Many of the policies that are being called socialism here, they’re probably tearing up. But the point where you start calling everything socialism that you do and your style, like some politicians, like you say, start saying that, “Well, socialism is the way that is going to help the United States.”
Even some of the socialist politicians … used to say, before the crisis exploded in Venezuela, that Venezuela was built in paradise on earth, that what was going on in Venezuela was awesome. Well, eventually, they had to go backward because that was not the case in the country.

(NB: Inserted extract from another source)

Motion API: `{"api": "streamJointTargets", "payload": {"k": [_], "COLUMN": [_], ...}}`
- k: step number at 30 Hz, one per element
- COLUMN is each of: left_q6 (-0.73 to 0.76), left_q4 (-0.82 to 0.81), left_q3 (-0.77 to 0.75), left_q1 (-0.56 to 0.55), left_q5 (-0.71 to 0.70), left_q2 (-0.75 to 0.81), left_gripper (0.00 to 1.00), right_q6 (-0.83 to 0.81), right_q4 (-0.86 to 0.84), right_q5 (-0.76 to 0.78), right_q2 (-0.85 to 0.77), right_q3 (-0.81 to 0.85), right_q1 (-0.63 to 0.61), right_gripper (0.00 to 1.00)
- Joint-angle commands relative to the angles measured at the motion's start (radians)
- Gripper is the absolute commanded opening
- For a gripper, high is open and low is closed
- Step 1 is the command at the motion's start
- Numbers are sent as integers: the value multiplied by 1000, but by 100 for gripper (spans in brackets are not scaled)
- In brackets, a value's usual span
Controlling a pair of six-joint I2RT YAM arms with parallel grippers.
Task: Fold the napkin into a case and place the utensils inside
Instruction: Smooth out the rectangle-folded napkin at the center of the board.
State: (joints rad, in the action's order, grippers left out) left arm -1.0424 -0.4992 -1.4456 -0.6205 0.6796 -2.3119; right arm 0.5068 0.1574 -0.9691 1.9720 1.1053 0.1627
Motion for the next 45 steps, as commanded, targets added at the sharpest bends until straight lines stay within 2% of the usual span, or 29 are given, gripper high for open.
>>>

Well, I would tell them to stop using the word like that because people [are] being confused about it. I have spoken with students that they say that they are socialist, but when you start speaking with them, they have no idea what socialism is. They think like Denmark and Sweden are socialist countries.
We all know that Denmark and Sweden are free-market countries with a strong welfare state. If that works or doesn’t work, those people in Denmark know about that subject. But you can tell, you can be sure that in Denmark, no one is saying that their own government is socialist.
What actual socialism looks like is in Venezuela, is in Cuba. It used to be Chile decades ago, is what it was under Mao. We all saw that, and that’s what actually socialism is.
So I will have to say that everyone, when I speak to people, is first to understand why they want socialism, to understand what is their values, their principles, and what is affecting their lives to the point that they believe that the problems in the U.S. are because of capitalism.
Since they hear in the media, they hear in politicians, in their universities everyone uplifting socialism, they of course, they think, “Well, capitalism is a problem. Let’s go to socialism.”
That’s not the reality. The reality is for people in the U.S. of many, many sectors is actually too much government intervention, which is not capitalism at all.
So that will be my message: Do you know, we have to fight against the actual misconception of socialism through actually understanding why so many young people, specifically, and people across all ages are using that term, and in many ways, being in a wrong way?
Del Guidice: Well, Andres, this has been a fantastic conversation. Thank you so much for joining us on “The Daily Signal Podcast.”
Guilarte: Thank you so much, Rachel, for the invitation. Thank you so much.